Prompt
An exact reproduction of all the data is needed, with no images in it.

Supplied information
-----
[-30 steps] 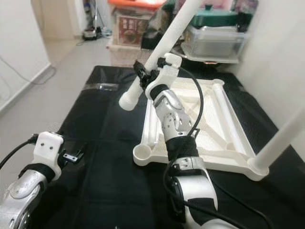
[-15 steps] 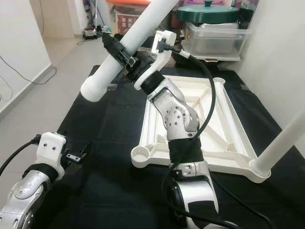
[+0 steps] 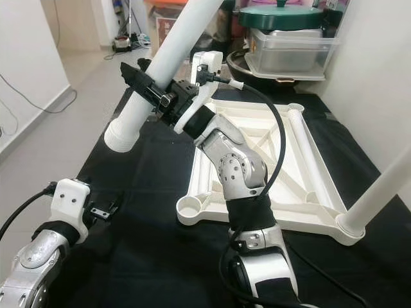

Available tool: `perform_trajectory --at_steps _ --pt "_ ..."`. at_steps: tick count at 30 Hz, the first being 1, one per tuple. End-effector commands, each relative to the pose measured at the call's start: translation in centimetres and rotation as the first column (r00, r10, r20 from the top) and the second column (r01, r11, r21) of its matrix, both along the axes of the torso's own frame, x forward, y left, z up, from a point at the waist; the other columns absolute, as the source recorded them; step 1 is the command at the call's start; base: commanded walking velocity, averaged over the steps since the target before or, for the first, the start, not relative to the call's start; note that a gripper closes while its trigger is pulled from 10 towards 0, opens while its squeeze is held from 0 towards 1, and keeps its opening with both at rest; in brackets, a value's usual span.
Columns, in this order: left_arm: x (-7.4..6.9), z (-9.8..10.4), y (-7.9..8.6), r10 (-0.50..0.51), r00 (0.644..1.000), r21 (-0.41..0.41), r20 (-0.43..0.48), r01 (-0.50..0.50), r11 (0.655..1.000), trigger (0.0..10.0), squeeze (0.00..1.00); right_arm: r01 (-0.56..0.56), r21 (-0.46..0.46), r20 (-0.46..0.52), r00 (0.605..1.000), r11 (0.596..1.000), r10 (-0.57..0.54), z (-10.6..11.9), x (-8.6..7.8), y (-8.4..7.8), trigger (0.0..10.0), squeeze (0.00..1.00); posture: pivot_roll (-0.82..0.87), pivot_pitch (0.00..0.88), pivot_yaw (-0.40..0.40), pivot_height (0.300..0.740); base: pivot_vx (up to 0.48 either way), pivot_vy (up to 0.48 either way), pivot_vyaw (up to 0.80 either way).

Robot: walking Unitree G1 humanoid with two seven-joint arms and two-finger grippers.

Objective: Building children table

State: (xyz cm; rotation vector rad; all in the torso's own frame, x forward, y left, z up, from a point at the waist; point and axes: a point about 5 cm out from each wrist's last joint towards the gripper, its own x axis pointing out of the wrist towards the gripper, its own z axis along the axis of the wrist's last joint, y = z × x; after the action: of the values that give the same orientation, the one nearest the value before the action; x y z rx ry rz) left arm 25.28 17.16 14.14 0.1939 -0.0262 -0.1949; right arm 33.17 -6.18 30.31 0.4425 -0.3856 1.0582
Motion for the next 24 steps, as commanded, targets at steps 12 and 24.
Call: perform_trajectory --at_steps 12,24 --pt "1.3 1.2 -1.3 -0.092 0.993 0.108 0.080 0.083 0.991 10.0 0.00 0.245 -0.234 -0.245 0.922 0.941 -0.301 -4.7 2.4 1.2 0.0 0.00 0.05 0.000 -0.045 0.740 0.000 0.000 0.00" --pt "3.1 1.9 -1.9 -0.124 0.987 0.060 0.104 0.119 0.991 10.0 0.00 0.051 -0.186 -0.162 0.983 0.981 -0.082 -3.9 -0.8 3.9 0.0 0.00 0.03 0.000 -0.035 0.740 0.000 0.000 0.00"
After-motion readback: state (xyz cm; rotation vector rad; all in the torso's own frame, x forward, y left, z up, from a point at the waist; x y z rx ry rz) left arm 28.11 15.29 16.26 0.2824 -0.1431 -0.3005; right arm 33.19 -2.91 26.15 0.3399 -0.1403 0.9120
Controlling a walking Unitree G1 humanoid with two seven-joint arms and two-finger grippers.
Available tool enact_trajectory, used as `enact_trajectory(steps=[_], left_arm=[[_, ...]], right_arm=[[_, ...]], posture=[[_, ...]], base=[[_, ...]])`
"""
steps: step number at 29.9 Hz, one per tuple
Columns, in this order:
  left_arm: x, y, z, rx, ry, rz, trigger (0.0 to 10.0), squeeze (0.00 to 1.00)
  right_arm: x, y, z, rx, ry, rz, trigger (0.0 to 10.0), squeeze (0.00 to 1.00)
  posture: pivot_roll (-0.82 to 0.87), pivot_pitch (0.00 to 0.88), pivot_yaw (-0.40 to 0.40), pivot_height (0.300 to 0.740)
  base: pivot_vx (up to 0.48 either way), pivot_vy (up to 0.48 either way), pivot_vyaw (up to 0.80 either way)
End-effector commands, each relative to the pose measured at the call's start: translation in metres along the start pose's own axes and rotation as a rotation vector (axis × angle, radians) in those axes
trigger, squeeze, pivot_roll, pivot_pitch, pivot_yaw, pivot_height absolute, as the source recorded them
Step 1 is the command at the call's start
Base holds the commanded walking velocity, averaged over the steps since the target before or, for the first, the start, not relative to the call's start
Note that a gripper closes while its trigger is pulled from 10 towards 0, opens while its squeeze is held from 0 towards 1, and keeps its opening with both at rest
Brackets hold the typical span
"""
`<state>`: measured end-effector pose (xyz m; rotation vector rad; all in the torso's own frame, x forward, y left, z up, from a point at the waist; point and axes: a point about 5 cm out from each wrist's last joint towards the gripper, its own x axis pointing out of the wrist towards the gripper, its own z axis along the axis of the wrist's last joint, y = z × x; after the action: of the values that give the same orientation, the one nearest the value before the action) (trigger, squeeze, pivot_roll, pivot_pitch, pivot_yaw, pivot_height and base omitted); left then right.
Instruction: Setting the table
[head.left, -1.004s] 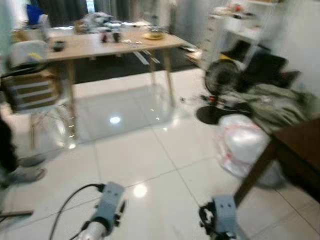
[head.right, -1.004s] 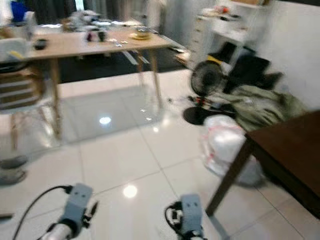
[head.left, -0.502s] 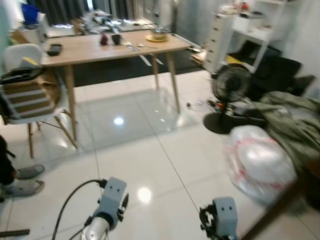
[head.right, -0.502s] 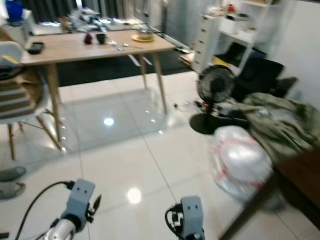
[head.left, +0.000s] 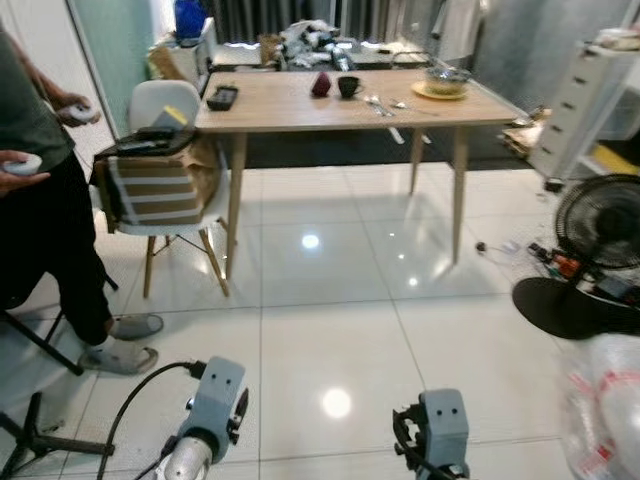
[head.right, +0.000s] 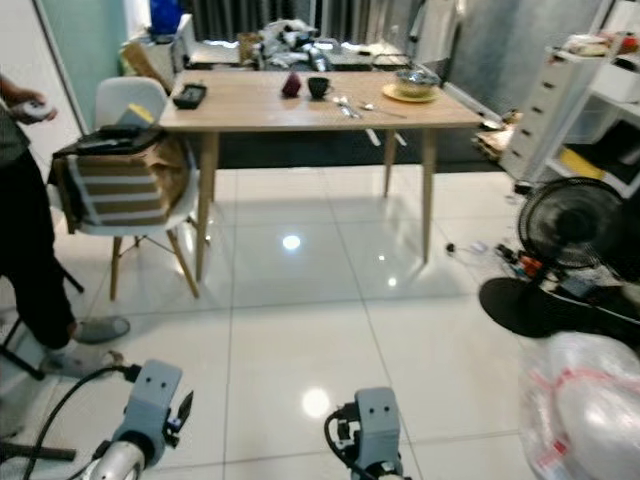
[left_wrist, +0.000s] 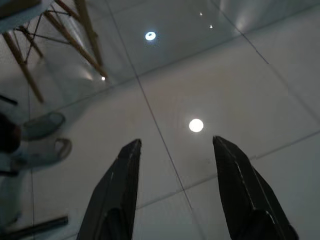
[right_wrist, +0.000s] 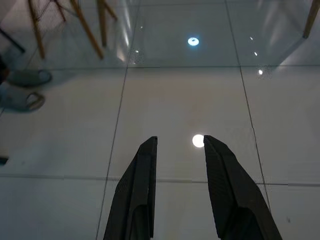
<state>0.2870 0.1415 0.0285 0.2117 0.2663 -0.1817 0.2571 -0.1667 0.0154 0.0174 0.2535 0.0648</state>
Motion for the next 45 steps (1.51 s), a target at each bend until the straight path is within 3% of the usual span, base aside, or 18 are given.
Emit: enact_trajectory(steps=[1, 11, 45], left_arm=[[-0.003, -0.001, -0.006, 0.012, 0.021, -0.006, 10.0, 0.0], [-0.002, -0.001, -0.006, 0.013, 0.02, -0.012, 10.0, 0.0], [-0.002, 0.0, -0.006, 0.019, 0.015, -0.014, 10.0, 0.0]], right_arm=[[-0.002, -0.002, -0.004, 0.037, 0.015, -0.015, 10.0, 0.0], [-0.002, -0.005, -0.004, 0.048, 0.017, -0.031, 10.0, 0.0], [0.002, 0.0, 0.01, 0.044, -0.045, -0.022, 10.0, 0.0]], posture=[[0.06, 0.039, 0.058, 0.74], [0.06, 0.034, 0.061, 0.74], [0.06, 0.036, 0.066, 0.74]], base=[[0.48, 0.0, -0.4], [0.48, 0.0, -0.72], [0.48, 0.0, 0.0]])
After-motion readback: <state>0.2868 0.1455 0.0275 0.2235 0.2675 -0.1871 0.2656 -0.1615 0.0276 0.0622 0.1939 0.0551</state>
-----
Expected output
[-30 steps] 
[-15 steps] 
[+0 steps] 

Available tool: `perform_trajectory --at_steps _ --pt "_ ..."`. at_steps: tick count at 30 Hz, the first being 1, one per tuple. End-effector commands, each relative to the pose measured at the call's start: translation in centimetres and rotation as the first column (r00, r10, r20 from the top) and the second column (r01, r11, r21) of its matrix, both along the axes of the torso's own frame, x forward, y left, z up, from a point at the waist; the other columns absolute, as the source recorded them; step 1 is the command at the call's start; base: commanded walking velocity, averaged over the steps since the target before or, for the first, the start, not relative to the call's start; note that a gripper closes while its trigger is pulled from 10 towards 0, opens while its squeeze is held from 0 towards 1, and keeps its opening with both at rest; in brackets, a value's usual span.
Columns, in this order: left_arm: x (-7.4..6.9), z (-9.8..10.4), y (-7.9..8.6), r10 (-0.50..0.51), r00 (0.644..1.000), r21 (-0.41..0.41), r20 (-0.43..0.48), r01 (-0.50..0.50), r11 (0.655..1.000), trigger (0.0..10.0), squeeze (0.00..1.00); right_arm: r01 (-0.56..0.56), r21 (-0.46..0.46), r20 (-0.46..0.52), r00 (0.605..1.000), r11 (0.596..1.000), r10 (-0.57..0.54), z (-10.6..11.9), x (-8.6..7.8), y (-8.4..7.8), trigger (0.0..10.0), squeeze (0.00..1.00); posture: pivot_roll (-0.82..0.87), pivot_pitch (0.00..0.88), pivot_yaw (-0.40..0.40), pivot_height (0.300..0.740); base: pivot_vx (up to 0.48 either way), pivot_vy (up to 0.48 either way), pivot_vyaw (up to 0.80 either way).

Robot: walking Unitree G1 humanoid with two seven-joint arms and two-finger grippers.

Objective: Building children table

State: (xyz cm; rotation vector rad; all in the torso's own frame, x forward, y left, z up, from a point at the waist; point and axes: a point about 5 cm out from each wrist's last joint towards the gripper, its own x axis pointing out of the wrist towards the gripper, its own z axis along the axis of the wrist's last joint, y = z × x; after the action: of the values that give the same orientation, the one nearest the value before the action; x y z rx ry rz) left arm 25.28 17.16 14.14 0.1939 -0.0262 -0.1949; right arm 33.17 -6.18 30.31 0.4425 -0.3856 1.0582
Motion for the next 24 steps, as commanded, targets at steps 12 and 24.
Call: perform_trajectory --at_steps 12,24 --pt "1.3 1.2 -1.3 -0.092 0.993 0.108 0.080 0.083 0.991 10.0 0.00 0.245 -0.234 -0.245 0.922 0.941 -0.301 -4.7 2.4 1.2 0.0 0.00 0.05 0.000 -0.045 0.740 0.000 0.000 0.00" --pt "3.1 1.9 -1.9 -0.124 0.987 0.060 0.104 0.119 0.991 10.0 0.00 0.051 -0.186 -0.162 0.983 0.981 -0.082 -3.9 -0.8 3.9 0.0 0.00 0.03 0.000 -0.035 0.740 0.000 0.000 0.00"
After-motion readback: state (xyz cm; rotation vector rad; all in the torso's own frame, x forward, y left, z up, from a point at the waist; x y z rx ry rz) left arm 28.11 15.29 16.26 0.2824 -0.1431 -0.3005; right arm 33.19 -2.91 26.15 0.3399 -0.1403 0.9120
Controlling a walking Unitree G1 humanoid with two seven-joint arms and two-finger grippers.
Available tool enact_trajectory, used as `enact_trajectory(steps=[_], left_arm=[[_, ...]], right_arm=[[_, ...]], posture=[[_, ...]], base=[[_, ...]])`
"""
steps: step number at 29.9 Hz, one per tuple
Columns, in this order:
  left_arm: x, y, z, rx, ry, rz, trigger (0.0 to 10.0), squeeze (0.00 to 1.00)
  right_arm: x, y, z, rx, ry, rz, trigger (0.0 to 10.0), squeeze (0.00 to 1.00)
  posture: pivot_roll (-0.82 to 0.87), pivot_pitch (0.00 to 0.88), pivot_yaw (-0.40 to 0.40), pivot_height (0.300 to 0.740)
  base: pivot_vx (up to 0.48 either way), pivot_vy (up to 0.48 either way), pivot_vyaw (up to 0.80 either way)
End-effector commands, each relative to the pose measured at the call's start: translation in metres along the start pose's own axes and rotation as a rotation vector (axis × angle, radians) in those axes
trigger, squeeze, pivot_roll, pivot_pitch, pivot_yaw, pivot_height absolute, as the source recorded them
Step 1 is the command at the call's start
Base holds the commanded walking velocity, averaged over the steps since the target before or, for the first, the start, not relative to the call's start
Note that a gripper closes while its trigger is pulled from 10 towards 0, opens while its squeeze is held from 0 towards 1, and keeps its opening with both at rest
Brackets hold the typical span
"""
`<state>`: measured end-effector pose (xyz m; rotation vector rad; all in the torso's own frame, x forward, y left, z up, from a point at the waist; point and axes: a point about 5 cm out from each wrist's last joint towards the gripper, its own x axis pointing out of the wrist towards the gripper, its own z axis along the axis of the wrist's last joint, y = z × x; after the action: of the values that give the same orientation, the one nearest the value before the action) (trigger, squeeze, pivot_roll, pivot_pitch, pivot_yaw, pivot_height and base omitted); left then right.
Instruction: Setting the table
[head.left, -1.004s] 
[head.right, -1.004s] 
[head.left, -0.502s] 
[head.right, -0.502s] 
[head.left, +0.000s] 
[head.right, +0.000s] 
[left_wrist, +0.000s] 
[right_wrist, +0.000s] 
<state>0.2870 0.1415 0.0285 0.2117 0.2663 -0.1817 0.2571 -0.1667 0.0154 0.0174 0.2535 0.0648</state>
Motion for the next 45 steps (1.51 s), a target at each bend until the straight path is within 3% of the usual span, base aside, or 18 are given.
Emit: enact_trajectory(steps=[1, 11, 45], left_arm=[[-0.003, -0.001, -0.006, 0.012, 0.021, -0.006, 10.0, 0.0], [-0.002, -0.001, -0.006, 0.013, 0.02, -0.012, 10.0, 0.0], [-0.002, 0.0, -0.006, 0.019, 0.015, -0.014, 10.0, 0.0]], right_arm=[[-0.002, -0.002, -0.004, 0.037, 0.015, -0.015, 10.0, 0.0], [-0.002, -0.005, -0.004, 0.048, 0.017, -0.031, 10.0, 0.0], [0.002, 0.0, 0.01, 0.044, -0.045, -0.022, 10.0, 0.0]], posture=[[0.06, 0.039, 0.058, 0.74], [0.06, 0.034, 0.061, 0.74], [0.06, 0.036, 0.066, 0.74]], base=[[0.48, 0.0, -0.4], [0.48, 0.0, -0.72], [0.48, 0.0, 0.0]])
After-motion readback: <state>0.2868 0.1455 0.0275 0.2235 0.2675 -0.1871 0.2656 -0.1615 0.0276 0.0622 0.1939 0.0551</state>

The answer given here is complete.